EXERCISE BRIEF ▸ Each line in the data holding "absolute" should be listed.

DATA EXCERPT ▸
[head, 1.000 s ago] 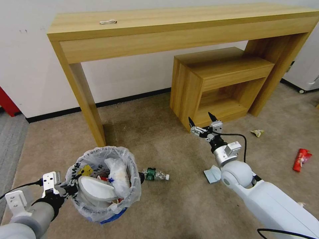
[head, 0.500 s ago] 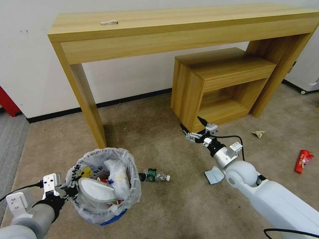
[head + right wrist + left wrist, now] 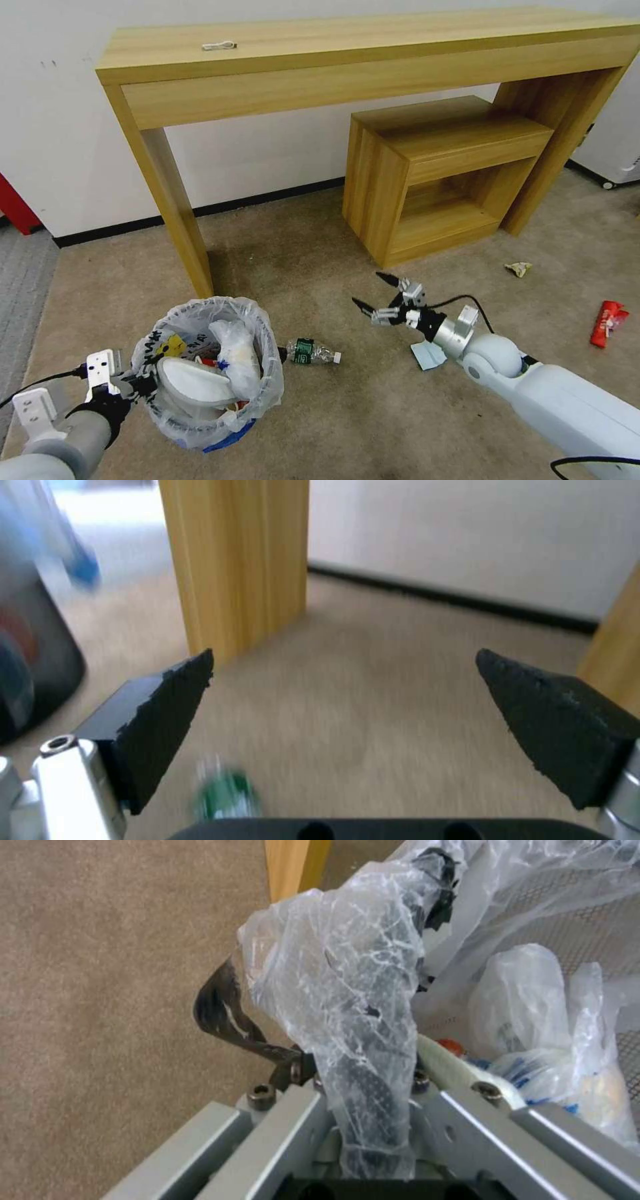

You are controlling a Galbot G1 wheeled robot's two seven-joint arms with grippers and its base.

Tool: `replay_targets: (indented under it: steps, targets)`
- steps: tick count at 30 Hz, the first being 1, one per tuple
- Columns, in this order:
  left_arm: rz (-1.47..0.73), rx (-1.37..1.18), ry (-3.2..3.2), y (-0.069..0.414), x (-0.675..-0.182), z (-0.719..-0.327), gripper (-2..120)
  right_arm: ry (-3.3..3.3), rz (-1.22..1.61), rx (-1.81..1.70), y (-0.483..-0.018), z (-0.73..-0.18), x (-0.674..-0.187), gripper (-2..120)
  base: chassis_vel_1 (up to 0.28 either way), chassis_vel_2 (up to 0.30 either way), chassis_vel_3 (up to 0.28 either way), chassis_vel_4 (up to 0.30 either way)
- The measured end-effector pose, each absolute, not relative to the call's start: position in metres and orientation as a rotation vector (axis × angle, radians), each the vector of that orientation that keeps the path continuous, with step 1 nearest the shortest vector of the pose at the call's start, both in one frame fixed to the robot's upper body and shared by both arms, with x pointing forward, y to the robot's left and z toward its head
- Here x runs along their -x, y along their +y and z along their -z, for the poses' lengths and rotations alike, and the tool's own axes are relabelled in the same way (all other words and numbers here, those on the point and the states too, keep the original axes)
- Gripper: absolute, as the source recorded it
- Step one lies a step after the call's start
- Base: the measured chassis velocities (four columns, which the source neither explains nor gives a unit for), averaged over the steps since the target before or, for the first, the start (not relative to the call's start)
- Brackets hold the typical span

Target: Pick up the trash bin and place the garbage on the floor into it.

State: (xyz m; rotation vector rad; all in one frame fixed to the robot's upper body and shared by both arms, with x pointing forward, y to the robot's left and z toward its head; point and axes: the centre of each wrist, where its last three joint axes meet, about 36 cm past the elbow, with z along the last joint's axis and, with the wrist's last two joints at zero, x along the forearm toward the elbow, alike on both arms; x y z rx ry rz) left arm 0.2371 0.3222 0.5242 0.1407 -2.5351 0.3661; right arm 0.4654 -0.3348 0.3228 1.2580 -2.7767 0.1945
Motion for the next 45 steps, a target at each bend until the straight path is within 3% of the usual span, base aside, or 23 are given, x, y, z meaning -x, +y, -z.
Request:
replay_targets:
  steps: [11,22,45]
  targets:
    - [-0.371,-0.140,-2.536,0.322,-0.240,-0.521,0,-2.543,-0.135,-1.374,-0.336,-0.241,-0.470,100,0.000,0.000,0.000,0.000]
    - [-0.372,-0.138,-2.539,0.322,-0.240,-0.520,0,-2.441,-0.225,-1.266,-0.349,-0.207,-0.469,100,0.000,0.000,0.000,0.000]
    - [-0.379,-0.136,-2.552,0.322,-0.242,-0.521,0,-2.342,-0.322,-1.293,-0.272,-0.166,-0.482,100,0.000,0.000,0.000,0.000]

FINAL ANSWER ▸
- The measured end-effector pose, each absolute, not relative to the call's start: position in metres and orientation as a rotation vector (axis × angle, radians), each the vector of that orientation that keeps the path continuous, with step 1 nearest the shortest vector of the pose at the call's start, both in one frame fixed to the robot's upper body and shared by both arms, with x pointing forward, y to the robot's left and z toward its head
- Gripper: absolute, as the source recorded it

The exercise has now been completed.